You should start working with your doctor as soon as possible to identify the cause of your back pain. Some possible reasons for back pain include:
- Back injury – Pulled muscles, repetitive strain injury, or torn ligaments can cause back pain to build suddenly through trauma or gradually through aging and exertion.
- Herniated/ruptured/slipped disc – This injury occurs when a disc’s outer layer tears and the inner layer seeps through to the spinal cavity, causing shooting pain, tingles, and numbness.
- Bulging disc – If a disc is swollen, it may press against a nerve, causing back pain and “referred pain” in other body regions.
- Sciatica – Sciatica involves back pain that “shoots down” toward one or both legs. In nine out of ten sciatica patients, the cause is a slipped disc pressing against the sciatic nerve, which extends from the leg to the foot.
- Spinal stenosis – In spinal stenosis, a region of the patient’s spinal canal is too narrow, which puts pressure on the spinal cord. Back pain from spinal stenosis worsens upon standing. Patients may also experience mobility issues or problems controlling bodily functions.
- Ankylosing spondylitis (AS) – AS is a form of arthritis that affects the spine, causing lower back pain. As with rheumatoid arthritis, AS symptoms result from an overactive immune system. However, researchers do not know what first triggers the disease.
- Disc degeneration – Degenerative disc disease (DDD) is common in older people. Patients may have shorter, firmer discs with less fluid to lubricate their movement.
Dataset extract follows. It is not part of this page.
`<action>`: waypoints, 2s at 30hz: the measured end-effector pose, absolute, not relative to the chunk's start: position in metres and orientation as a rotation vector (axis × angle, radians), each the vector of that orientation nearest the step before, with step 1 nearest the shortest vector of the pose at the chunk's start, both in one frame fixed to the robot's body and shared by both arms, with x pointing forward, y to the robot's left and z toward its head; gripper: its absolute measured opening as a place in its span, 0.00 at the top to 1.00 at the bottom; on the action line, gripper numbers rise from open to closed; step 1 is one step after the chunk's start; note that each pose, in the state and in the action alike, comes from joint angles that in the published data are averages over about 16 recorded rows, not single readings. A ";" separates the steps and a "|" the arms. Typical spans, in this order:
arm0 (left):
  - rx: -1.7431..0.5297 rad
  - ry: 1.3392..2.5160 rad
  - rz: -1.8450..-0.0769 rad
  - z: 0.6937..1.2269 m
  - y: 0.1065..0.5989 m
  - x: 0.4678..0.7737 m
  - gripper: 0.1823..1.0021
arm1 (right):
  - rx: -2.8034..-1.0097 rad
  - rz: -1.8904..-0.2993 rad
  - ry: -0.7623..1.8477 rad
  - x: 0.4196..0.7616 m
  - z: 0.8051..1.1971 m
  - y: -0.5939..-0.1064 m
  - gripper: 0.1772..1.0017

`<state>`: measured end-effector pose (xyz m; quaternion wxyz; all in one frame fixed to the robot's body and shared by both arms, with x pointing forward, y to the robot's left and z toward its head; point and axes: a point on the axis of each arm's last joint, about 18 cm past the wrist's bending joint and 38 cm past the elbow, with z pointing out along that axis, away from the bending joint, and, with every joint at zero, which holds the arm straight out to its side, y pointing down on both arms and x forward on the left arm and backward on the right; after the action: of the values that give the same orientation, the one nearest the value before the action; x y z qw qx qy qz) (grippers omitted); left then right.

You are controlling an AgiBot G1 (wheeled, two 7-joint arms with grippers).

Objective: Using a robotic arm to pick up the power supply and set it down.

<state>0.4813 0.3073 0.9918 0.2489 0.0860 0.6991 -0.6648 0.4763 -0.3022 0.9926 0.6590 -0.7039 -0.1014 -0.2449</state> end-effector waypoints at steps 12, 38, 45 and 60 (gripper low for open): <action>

Pain, arthritis, spinal stenosis, or other back conditions can develop from DDD.
Know Your Policy
Before preparing your application, you should understand the terms of your LTD policy. There are two common types of LTD policies:
- Own-occupation policies – Under an own-occupation policy, you might be eligible for LTD benefits if you cannot work in your specific role due to your disability.
- Any-occupation policies – Under an any-occupation policy, you might be eligible for LTD benefits if you cannot work in any role due to your disability.
The type of policy you have can determine your eligibility to obtain benefits. Some policies could have terms that change over time. For example, a policy may begin as an own-occupation policy, then change to an any-occupation policy after a certain listed date.
No matter your policy’s type, it will generally have a clause on “pre-existing conditions.” If your back pain began before you had LTD coverage, the insurer might deny your application for benefits. The policy may also exclude coverage for specific disabilities, including conditions that developed under certain circumstances. Your lawyer can help you understand these important clauses.
Documenting Back Pain for Your LTD Application
Your application for LTD benefits must contain medical documentation about your back pain. The documentation should provide answers to the following questions:
- Symptoms – What part of your back hurts? How severe is the pain, and how would you describe it? You should keep a personal pain diary to accompany your doctor’s reports.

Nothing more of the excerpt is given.